A more interesting self-driving AI - Python Plays GTA V

Welcome to part 13 of the self-driving GTA 5 AI with Python series. I was finding the scooter to be far too boring to create training data for, so I have decided to upgrade to a sportbike instead. Also, after seeing the results of the scooter after such a small amount of training data, I was too certain it would work just fine to train the AI to stay in between the lanes. With certain success, that's too boring as well, we want a challenge. So, instead, I am bringing back in traffic, and I have decided to make an AI that can navigate traffic at high speeds. That's a bit more of a challenge.

This time, I trained the AI with over 300,000 training samples after balancing, and the AI appears to be okay.

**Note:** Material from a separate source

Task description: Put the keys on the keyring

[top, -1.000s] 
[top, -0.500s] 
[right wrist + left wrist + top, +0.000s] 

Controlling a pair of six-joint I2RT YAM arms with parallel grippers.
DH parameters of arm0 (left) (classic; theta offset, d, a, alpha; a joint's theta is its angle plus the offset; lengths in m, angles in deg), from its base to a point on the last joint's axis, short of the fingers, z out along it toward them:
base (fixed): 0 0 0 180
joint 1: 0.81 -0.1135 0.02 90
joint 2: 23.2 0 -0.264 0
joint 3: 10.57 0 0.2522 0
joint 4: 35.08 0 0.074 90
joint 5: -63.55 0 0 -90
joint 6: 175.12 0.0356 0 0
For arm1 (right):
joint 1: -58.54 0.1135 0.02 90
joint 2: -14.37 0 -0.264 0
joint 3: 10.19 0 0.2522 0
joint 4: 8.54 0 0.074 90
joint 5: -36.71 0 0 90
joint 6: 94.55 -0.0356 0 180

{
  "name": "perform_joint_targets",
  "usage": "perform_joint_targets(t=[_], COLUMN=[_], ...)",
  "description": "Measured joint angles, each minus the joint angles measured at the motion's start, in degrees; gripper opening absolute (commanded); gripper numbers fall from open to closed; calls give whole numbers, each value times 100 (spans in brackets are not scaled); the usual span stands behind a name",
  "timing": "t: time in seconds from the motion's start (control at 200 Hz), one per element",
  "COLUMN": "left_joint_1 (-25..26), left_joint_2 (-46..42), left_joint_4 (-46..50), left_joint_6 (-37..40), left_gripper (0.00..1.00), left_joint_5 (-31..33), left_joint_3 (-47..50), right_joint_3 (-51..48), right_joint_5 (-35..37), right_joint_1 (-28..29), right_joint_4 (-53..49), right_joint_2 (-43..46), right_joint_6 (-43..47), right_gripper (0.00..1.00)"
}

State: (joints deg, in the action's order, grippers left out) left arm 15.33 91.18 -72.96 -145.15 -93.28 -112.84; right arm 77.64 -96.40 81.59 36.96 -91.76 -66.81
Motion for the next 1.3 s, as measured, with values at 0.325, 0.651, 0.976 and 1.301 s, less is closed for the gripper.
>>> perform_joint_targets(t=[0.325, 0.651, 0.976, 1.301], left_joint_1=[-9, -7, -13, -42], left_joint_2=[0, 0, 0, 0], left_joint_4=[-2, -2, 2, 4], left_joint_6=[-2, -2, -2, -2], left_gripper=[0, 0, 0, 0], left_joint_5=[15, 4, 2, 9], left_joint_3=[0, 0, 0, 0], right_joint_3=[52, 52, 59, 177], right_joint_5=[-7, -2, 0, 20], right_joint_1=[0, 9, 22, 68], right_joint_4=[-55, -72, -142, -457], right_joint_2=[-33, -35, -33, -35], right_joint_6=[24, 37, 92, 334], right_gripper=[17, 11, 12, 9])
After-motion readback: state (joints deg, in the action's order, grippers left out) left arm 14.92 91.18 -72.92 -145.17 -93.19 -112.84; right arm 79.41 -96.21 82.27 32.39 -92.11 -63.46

There are a lot of little issues, but, overall, I am pleased. The main issue I have right now is with the controls themselves, I really want PID control, so this is going to be the next thing I put my focus towards. I think making this change will produce much better results, but we'll see. For now, the code used:

# create_training_data.py

import numpy as np
from grabscreen import grab_screen
import cv2
import time
from getkeys import key_check
import os


def keys_to_output(keys):
    '''
    Convert keys to a ...multi-hot... array

    [A,W,D] boolean values.
    '''
    output = [0,0,0]
    
    if 'A' in keys:
        output[0] = 1
    elif 'D' in keys:
        output[2] = 1
    else:
        output[1] = 1
    return output


file_name = 'training_data.npy'

if os.path.isfile(file_name):
    print('File exists, loading previous data!')
    training_data = list(np.load(file_name))
else:
    print('File does not exist, starting fresh!')
    training_data = []


def main():

    for i in list(range(4))[::-1]:
        print(i+1)
        time.sleep(1)


    paused = False
    while(True):

        if not paused:
            # 800x600 windowed mode
            screen = grab_screen(region=(0,40,800,640))
            last_time = time.time()
            screen = cv2.cvtColor(screen, cv2.COLOR_BGR2GRAY)
            screen = cv2.resize(screen, (160,120))
            # resize to something a bit more acceptable for a CNN
            keys = key_check()
            output = keys_to_output(keys)
            training_data.append([screen,output])
            
            if len(training_data) % 1000 == 0:
                print(len(training_data))
                np.save(file_name,training_data)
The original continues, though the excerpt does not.